In 1941, Ed Sr., a lieutenant, was shot down as he flew over the English Channel. German sailors patrolling the area rescued him. Placed in Stalag Luft III southeast of Berlin, Ed Sr. forged a place for himself in military history--and later Hollywood--as a chief tunnel construction worker on what became known as the Great Escape.

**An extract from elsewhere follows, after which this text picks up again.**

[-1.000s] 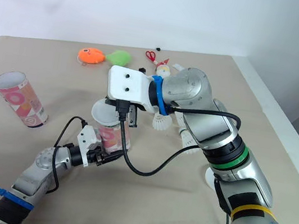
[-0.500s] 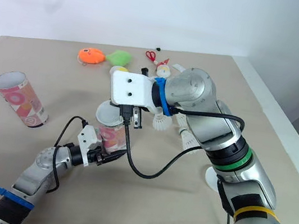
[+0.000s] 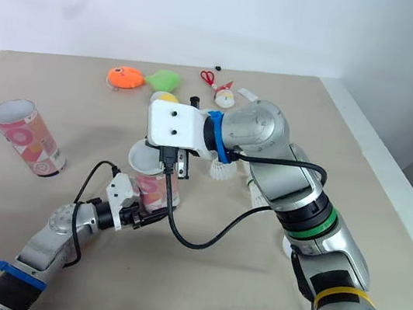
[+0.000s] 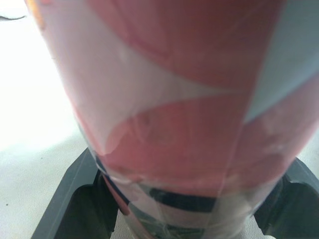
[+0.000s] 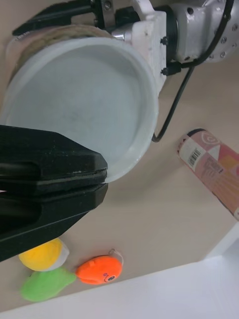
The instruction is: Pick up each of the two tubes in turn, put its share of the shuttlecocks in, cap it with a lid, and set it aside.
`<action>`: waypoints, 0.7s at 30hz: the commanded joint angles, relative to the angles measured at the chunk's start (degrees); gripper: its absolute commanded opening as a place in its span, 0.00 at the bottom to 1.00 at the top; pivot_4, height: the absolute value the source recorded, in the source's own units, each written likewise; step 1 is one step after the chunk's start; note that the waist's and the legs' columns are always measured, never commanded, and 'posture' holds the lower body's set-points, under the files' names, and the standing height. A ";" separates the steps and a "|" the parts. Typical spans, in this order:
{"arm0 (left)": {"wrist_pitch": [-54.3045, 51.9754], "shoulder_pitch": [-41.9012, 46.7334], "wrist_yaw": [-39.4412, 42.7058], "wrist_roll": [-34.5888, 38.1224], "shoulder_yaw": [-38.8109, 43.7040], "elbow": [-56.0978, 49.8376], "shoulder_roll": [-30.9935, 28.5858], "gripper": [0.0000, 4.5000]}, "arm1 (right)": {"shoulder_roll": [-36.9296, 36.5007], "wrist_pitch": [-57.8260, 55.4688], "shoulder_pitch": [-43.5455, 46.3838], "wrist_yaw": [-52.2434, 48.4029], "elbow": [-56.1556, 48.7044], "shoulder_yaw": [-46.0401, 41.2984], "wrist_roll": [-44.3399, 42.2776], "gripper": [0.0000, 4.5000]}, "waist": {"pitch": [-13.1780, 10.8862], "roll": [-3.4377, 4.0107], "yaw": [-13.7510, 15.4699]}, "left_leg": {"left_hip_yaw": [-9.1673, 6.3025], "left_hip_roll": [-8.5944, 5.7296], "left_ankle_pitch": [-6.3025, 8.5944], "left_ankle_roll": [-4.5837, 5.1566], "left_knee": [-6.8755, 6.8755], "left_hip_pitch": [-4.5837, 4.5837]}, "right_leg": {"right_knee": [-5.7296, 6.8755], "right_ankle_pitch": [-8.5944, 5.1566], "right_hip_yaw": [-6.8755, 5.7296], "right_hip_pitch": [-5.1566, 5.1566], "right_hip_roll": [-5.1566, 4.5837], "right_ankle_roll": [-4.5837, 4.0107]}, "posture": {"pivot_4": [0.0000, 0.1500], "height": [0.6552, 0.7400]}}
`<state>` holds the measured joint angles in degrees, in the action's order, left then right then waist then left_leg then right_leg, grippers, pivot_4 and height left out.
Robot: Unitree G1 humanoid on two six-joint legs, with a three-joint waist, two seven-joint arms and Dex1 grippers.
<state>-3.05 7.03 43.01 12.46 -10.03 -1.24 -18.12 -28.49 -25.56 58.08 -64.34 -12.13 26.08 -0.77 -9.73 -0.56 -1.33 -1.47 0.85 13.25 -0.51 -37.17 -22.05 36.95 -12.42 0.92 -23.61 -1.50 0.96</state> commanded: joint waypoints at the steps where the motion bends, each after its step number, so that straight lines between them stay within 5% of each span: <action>1: -2.24 -1.20 -1.09 -1.50 -0.21 3.31 -0.61 0.65 | 1.27 0.91 -2.13 0.40 0.13 2.35 1.00 0.01 | 0.05 0.06 0.00 | -0.01 0.00 0.00 0.00 0.03 0.01 | 0.00 0.00 -0.01 0.00 0.00 0.00 | 1.00 1.00; 21: -2.62 -1.47 -0.74 -1.51 -0.11 2.83 -0.71 0.65 | 4.47 3.12 -9.48 2.95 0.42 5.45 6.50 0.01 | 0.72 0.22 -0.04 | -0.23 0.02 0.16 -0.28 0.75 0.83 | -0.36 -0.18 -0.22 0.19 -0.14 -0.26 | 1.00 1.00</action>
<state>-3.88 6.11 43.09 12.45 -9.37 -1.04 -18.43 -25.01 -22.19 51.58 -59.86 -13.79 25.98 5.54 -9.01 -0.34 -1.37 -1.73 0.89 13.42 -0.81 -36.38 -21.21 36.49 -12.61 0.64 -23.41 -1.64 0.70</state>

He never did get to escape, which probably was a blessing in disguise. Though it never made it into the movie script, the Germans coincidentally moved the American prisoners to another camp just a few days before the planned escape. Of 86 Allied prisoners who did flee, 50 were shot to death and only three reached friendly lines.

Ed Sr. returned to the States after 33 months in captivity, emaciated and never again in top health. His fondness for cigarettes and whiskey didn't help.

Back in Arizona, Ed Sr.'s pal, Barry Goldwater Sr., introduced him to Priscilla Peterson. He married her in 1947, and the couple had three children, Cricket, Hap and Prissy, born in 1948, 1950 and 1954, respectively.

Also in 1947, Big Phil sold the Tovrea packing plant to the Cudahys, another prominent clan. From 1947-59, he and his sons ran the profitable Tovrea Land and Cattle Company. Big Phil retired in 1959, and died three years later at the age of 67.

His will left trust funds worth a few million dollars each to his 13 then-surviving grandchildren, but it was to be doled out over decades.

In the early 1960s, the remaining Tovrea feedlots in east Phoenix succumbed to urban growth. The business relocated to rural Maricopa, where a scaled-down version operated until 1983--the year Ed Sr. died at the age of 64.

That year marked the 100th anniversary of Big Daddy's immigration to Arizona.

"The empire died and left a lot of money behind for us kids to play with," says Phil Tovrea III, an articulate Jerome resident who was the Tovrea Castle's caretaker for years. Like his great-grandfather, Big Daddy, Phil III served for a time as Jerome's mayor.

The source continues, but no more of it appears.